● **PROBLEM STATEMENT**: Repeat only the lines below that run from the line with "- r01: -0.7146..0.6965" to the line with "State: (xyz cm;", ends included; skip every picture.

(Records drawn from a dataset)
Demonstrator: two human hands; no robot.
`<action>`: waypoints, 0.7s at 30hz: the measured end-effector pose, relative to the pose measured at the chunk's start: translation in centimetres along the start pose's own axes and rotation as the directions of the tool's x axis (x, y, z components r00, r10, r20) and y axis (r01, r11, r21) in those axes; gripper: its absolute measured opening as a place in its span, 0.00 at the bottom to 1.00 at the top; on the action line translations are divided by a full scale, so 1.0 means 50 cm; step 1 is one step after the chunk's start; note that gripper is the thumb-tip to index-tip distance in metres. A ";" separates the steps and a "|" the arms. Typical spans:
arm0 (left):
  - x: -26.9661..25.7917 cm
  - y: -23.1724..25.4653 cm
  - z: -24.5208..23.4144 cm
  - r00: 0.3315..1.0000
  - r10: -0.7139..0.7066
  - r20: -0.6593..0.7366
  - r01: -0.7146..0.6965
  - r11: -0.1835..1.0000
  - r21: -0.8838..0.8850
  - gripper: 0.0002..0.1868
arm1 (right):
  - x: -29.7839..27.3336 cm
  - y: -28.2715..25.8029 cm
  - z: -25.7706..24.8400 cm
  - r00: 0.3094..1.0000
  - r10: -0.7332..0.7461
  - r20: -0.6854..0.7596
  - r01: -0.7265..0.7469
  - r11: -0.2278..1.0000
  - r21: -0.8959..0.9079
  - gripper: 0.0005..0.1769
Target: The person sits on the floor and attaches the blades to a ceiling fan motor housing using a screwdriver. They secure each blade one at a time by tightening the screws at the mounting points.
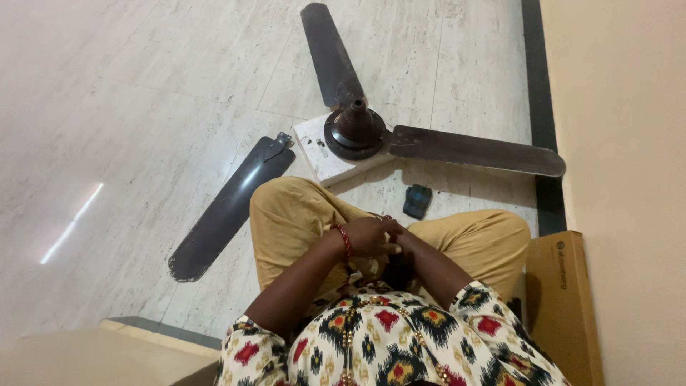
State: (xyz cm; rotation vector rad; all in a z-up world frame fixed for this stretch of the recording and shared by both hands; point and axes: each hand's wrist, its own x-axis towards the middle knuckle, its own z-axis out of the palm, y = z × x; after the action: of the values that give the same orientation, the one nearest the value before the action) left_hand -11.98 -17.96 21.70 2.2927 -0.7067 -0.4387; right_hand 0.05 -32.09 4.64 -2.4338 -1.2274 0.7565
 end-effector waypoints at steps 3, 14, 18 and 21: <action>0.003 0.007 -0.029 0.999 0.023 0.037 -0.024 1.000 0.020 0.29 | -0.001 -0.009 0.034 0.998 -0.020 0.052 0.019 1.000 0.021 0.17; 0.100 -0.367 -0.346 0.863 -0.381 -0.331 0.376 0.923 -0.083 0.30 | 0.119 0.066 0.066 0.902 0.191 0.387 -0.136 0.977 -0.165 0.19; 0.058 -0.665 -0.348 0.644 -0.612 -0.459 0.634 0.763 -0.127 0.37 | 0.114 0.137 0.088 0.925 0.235 0.299 -0.232 0.972 -0.046 0.19; 0.007 -0.830 -0.295 0.546 -0.780 -0.304 0.803 0.592 -0.076 0.39 | 0.116 0.168 0.078 0.967 0.193 0.166 -0.193 0.981 -0.015 0.20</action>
State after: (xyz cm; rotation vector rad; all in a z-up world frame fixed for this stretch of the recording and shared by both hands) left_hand 10.56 14.98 3.05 2.5680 0.5637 -0.4313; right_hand 6.07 -32.14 -4.48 -2.5589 -1.0543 1.0338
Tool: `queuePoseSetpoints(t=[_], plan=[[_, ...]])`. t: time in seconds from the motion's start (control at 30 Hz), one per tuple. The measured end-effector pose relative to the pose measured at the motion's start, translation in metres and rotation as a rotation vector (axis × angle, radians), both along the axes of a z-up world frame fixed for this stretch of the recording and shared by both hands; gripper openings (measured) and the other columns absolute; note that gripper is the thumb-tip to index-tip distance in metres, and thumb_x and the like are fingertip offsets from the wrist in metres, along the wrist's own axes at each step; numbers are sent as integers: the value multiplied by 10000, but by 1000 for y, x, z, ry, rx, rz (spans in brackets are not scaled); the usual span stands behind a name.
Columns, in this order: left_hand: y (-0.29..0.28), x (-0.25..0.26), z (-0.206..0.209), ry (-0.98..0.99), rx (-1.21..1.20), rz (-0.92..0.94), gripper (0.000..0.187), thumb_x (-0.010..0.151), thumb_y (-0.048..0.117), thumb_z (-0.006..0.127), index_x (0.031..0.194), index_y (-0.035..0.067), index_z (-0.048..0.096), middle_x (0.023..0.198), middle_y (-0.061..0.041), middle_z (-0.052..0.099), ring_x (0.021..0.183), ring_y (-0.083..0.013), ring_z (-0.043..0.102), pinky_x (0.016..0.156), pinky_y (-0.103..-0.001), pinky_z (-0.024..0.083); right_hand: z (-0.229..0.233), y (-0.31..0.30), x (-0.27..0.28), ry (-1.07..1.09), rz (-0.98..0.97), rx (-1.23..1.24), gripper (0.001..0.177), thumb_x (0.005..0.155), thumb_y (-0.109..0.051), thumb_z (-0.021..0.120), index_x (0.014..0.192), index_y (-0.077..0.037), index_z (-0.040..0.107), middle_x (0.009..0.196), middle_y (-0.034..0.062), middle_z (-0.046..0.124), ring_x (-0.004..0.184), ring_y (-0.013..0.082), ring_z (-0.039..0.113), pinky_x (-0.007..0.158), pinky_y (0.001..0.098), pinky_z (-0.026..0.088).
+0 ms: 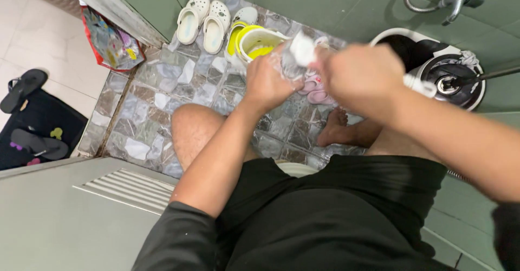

● **REPLY TO THE EXERCISE**:
  - r01: -0.7146..0.6965
  - r11: -0.1835..1.0000
  - r21: -0.8838..0.8850
  - gripper: 0.0002..0.1868
arm1 (right):
  - x: -29.7839..27.3336 cm
  - y: -28.2715..25.8029 cm
  - z: -25.7706..24.8400 cm
  - r00: 0.3094..1.0000
  - r10: -0.7332..0.7461
  - r20: -0.6854..0.7596
  - r01: -0.7265..0.7469
  - r11: -0.2278..1.0000
  - r21: -0.8959..0.9079
  - gripper: 0.0005..0.1769
Target: The person sits on the floor and attaches the blades to a ceiling fan motor housing using a screwdriver. They secure each blade one at a time by tightening the screws at the mounting points.
State: (xyz cm; rotation vector rad; all in a z-up world frame fixed for this stretch of the recording and shared by both hands; point and axes: each hand's wrist, its own x-axis towards the middle knuckle, its own z-axis out of the palm, y = z × x; after the action: of the values that give the same orientation, the one nearest the value before the action) left_hand -11.98 -17.96 21.70 2.2927 -0.7067 -0.4387; right_hand 0.05 -32.09 4.64 -2.4338 -1.2274 0.7565

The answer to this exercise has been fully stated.